First, they tested against Hive 0.10 while the shipping version is Hive 0.12 + Tez + Yarn. 15 yard penalty and loss of down.
Second, in query 1 they tested 1TB scattered across six 3TB spindles times 6 nodes. That’s 108TB to hold 1.7TB of data. Kinda unrealistic. What we need to see is a Hadoop benchmark of 100TB of data or more. Scan all 100TB, then another query does a massive join of 50TB to 10TB. Customers should not assume real scalability based on easy benchmarks.
Last, with most of the queries spreading 8GB of data across 384GB of memory (6 nodes*64GB), well, all the test data sits in memory, around 1.3GB per node. This is testing code path speed but not disk access which we know is the slowest component.
IMO — Lacking audited TPC council benchmarks, customers should do their own comparisons — at scale.
I see your point about the Hive version to a certain extent, but Hive isn’t the story here and it won’t be until Tez matures. I’d like to see Shark as part of this comparison. Hopefully someone from Gruter will respond regarding your other comments.
Thanks for the discussion.
Thanks for all the good points and feedbacks on our test results.
I added inline comments hoping that they are helpful.
> First, they tested against Hive 0.10 while the shipping version is Hive 0.12 + Tez + Yarn. 15 yard penalty and loss of down.
The test was performed in end of October last year.

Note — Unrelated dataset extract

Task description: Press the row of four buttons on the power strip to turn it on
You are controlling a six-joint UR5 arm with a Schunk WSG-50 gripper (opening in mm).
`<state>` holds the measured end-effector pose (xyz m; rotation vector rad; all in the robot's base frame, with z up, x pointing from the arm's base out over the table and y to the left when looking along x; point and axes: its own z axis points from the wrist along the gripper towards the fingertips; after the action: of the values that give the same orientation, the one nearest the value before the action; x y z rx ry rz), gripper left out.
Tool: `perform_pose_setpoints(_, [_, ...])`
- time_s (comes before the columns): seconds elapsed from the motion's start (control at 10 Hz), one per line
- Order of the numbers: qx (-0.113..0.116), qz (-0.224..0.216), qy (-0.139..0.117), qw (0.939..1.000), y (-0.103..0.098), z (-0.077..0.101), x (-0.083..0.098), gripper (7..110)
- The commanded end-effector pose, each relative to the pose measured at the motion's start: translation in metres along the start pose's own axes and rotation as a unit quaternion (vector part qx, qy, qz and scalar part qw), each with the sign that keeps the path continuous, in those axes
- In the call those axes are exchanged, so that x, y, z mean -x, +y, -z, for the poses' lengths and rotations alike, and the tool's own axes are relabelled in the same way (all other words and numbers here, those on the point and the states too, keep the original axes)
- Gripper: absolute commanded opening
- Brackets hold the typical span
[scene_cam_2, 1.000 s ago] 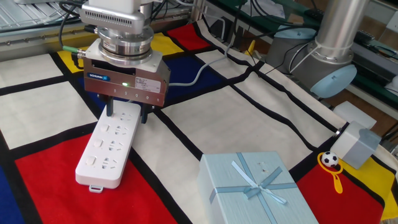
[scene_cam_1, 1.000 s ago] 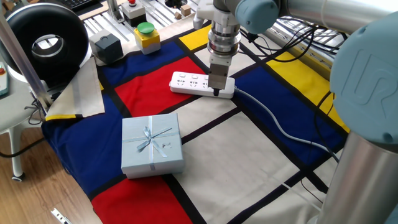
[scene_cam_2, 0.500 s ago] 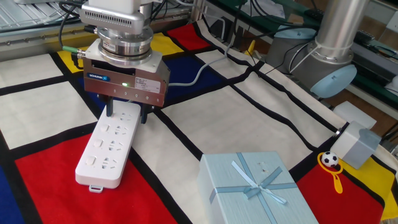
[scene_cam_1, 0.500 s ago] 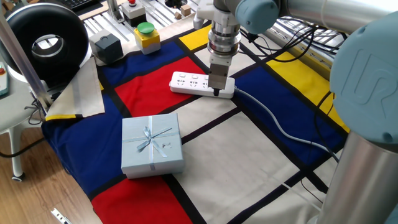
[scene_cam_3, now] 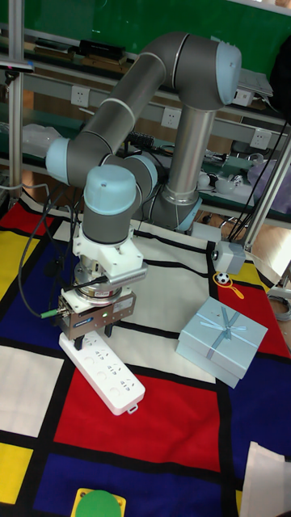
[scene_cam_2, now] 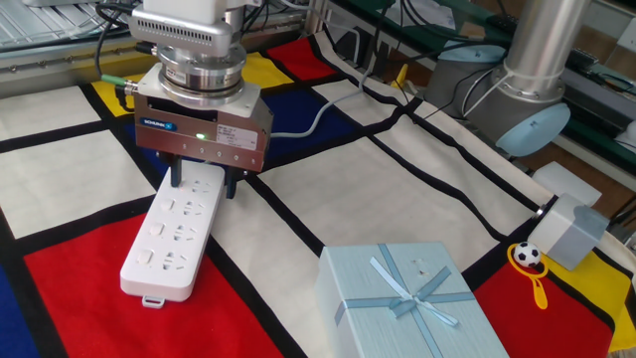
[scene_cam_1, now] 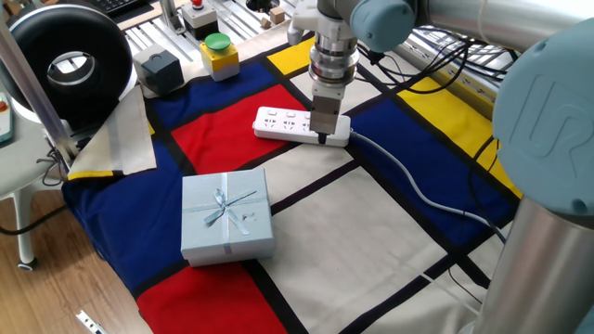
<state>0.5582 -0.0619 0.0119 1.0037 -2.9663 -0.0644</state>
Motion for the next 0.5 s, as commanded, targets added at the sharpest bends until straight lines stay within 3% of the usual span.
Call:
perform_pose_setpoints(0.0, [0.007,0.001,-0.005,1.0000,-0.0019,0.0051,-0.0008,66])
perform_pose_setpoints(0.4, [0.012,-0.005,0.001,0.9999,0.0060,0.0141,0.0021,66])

By that time, Hive on Tez was still under development. There was no chance to test it and the latest stable version in CDH was 0.10. Yes, absolutely, Hive on Tez is a must-test item in our test plan.
> Second, in query 1 they tested 1TB scattered across six 3TB spindles times 6 nodes. That’s 108TB to hold 1.7TB of data. Kinda unrealistic. What we need to see is a Hadoop benchmark of 100TB of data or more. Scan all 100TB, then another query does a massive join of 50TB to 10TB. Customers should not assume real scalability based on easy benchmarks.
>Last, with most of the queries spreading 8GB of data across 384GB of memory (6 nodes*64GB), well, all the test data sits in memory, around 1.3GB per node. This is testing code path speed but not disk access which we know is the slowest component.
Not in the slides but mentioned in my presentation at the HUG meetup, for each iteration in the test, we did cache drop to remove any memory affect from previous iteration. Regarding the data set size, I agree with your point, like most of other similar tests, the data set is still small considering HW capacity. We will share more test results using bigger data set soon.
> IMO — Lacking audited TPC council benchmarks, customers should do their own comparisons — at scale.
I understand that the internal test results by a vendor, not by a trustful third party entity, could be doubtful. But still, I hope it would be helpful at least to someone who is interested in Tajo project as one of references; and the test was actually done by one of our clients, SKT; I introduced it as a case study. Fortunately, Apache Tajo is an open source project and anyone can set up and perform benchmark test according to their own use case, which means anyone can discuss further or debate on the test results; I believe such discussions are also essential for Apache Tajo project.
First of all, I’d like to thank you and appreciate your post on Tajo.
Regarding Shark, we definitely would like to include it in our next test and share the results.
We are more than happy to hear any opinion and feedback on Tajo.